Q. Yesterday on TV, they showed you when Carlos was up. You had like a little container of Gatorade on your shoulder. Looked like you were filming it kind of. What was going on there and will you do it again every time Carlos is up tomorrow?
EVAN LONGORIA: I probably should. I was actually pretending like I had some sort of cannon because I was hoping he would hit some sort of home run, and he ended up hitting a home run, which was kind of irony of the whole situation. I didn't do it again. I didn't do it in the last couple hits that he got in the last game, so I'm not superstitious in that respect.

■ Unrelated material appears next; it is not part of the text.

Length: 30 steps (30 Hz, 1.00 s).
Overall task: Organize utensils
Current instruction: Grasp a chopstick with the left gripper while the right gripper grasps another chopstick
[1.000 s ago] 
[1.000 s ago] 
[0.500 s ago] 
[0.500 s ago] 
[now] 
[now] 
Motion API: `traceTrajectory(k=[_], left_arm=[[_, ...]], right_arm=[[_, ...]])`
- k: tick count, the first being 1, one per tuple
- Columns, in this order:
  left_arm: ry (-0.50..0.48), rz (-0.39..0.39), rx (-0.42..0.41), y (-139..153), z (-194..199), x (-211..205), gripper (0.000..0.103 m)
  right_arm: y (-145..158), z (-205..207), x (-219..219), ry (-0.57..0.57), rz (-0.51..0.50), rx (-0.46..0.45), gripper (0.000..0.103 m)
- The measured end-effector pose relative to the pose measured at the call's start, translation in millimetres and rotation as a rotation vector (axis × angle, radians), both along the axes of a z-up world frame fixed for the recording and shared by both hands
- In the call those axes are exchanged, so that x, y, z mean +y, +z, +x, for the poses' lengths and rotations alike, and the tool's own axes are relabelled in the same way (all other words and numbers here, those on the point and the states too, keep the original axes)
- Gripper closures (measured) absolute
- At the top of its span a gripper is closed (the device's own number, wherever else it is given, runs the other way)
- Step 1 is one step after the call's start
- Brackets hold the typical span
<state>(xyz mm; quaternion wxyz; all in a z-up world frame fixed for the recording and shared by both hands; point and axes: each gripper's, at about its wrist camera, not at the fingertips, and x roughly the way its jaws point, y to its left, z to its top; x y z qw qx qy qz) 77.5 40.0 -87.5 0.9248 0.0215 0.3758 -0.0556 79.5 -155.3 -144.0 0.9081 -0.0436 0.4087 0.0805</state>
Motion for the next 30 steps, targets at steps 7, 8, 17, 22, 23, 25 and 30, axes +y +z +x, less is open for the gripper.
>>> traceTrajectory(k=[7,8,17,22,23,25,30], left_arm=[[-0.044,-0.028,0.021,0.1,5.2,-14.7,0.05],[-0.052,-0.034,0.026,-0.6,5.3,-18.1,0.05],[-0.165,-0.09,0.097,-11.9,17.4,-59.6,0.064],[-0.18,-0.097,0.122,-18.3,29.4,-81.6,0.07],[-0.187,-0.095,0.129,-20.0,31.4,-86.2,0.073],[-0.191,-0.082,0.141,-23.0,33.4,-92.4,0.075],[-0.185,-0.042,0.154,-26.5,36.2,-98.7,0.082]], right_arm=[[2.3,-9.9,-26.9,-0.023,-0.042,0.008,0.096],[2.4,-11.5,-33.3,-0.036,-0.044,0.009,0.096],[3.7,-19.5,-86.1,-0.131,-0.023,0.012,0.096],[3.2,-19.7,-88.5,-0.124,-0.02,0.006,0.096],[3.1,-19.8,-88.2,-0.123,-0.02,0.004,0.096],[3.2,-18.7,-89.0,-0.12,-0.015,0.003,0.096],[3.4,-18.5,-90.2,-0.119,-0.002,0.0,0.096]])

Q. Even though it hasn't shown up so far in this series, how much of a home-field advantage can this place be especially when it's really loud and they're going to open up 5,000 more seats for tomorrow's game?
EVAN LONGORIA: Well, I think the numbers speak for themselves. I was just looking at that sheet over there and it said we were like 35 and 18 or something when this place is sold out or above 30,000. That speaks for itself and the home-field advantage aspect.
We've just got to play a little bit better baseball. I mean, the first two games at home we were -- I mean, offensively we were stagnant, and the pitchers did their best to keep us in the game.
But I mean, that's a pretty good lineup over there, and to watch zero after zero of your team putting up no runs and then go out there with no runs supported, it's tough to keep a team like the Rangers at bay. I think the quicker that we can jump out and put some runs on the board, you know, the more comfortable that pitching staff is going to feel, and in turn the home-field advantage is really going to start to show.
Q. You just mentioned obviously David Price and how glad you were to give him another chance. Just knowing how competitive he is, how much more determined do you think he'll be after what happened in Game 1 and what's he been like the last few days?
EVAN LONGORIA: You know, he's been the same guy, laughing, having fun, enjoying his time. It's not like it's going to be a short time, but just enjoying the moment and being around the guys and being in the clubhouse. I know that he's very determined. He's antsy and anxious to get back out on the mound. But I hope at the same time that he just -- you know, he doesn't try harder. He goes out there and pitches the way that he knows how to pitch and the way he has pitched the whole year. If he does that, he's going to have great success.
Q. You guys have been able to make a lot of late-inning comebacks during the course of the year. How much confidence does it give you to have the bullpen the way it's been able to go and not give that lead back and just kind of shut the door a little bit?
EVAN LONGORIA: Again, our bullpen throughout the course of the year has had the ability to shorten the game, and when we do get a lead, I mean, even like the Game 4 where Wade was throwing a tremendous game and Joe was able to go to the bullpen in the sixth inning and mix and match those guys and shorten it up until we get to the 8th and 9th when Benoit and Soriano have been pretty much -- I don't want to say lights out, but they've been as good as you can be for an 8 and 9 guy all year.
When you have that ability as a bullpen, it gives you a lot of confidence throughout -- the whole team, we feel if we get -- you get ahead and you're able to maintain that lead, and once it gets down to those later innings, you've got a good chance of winning a ballgame.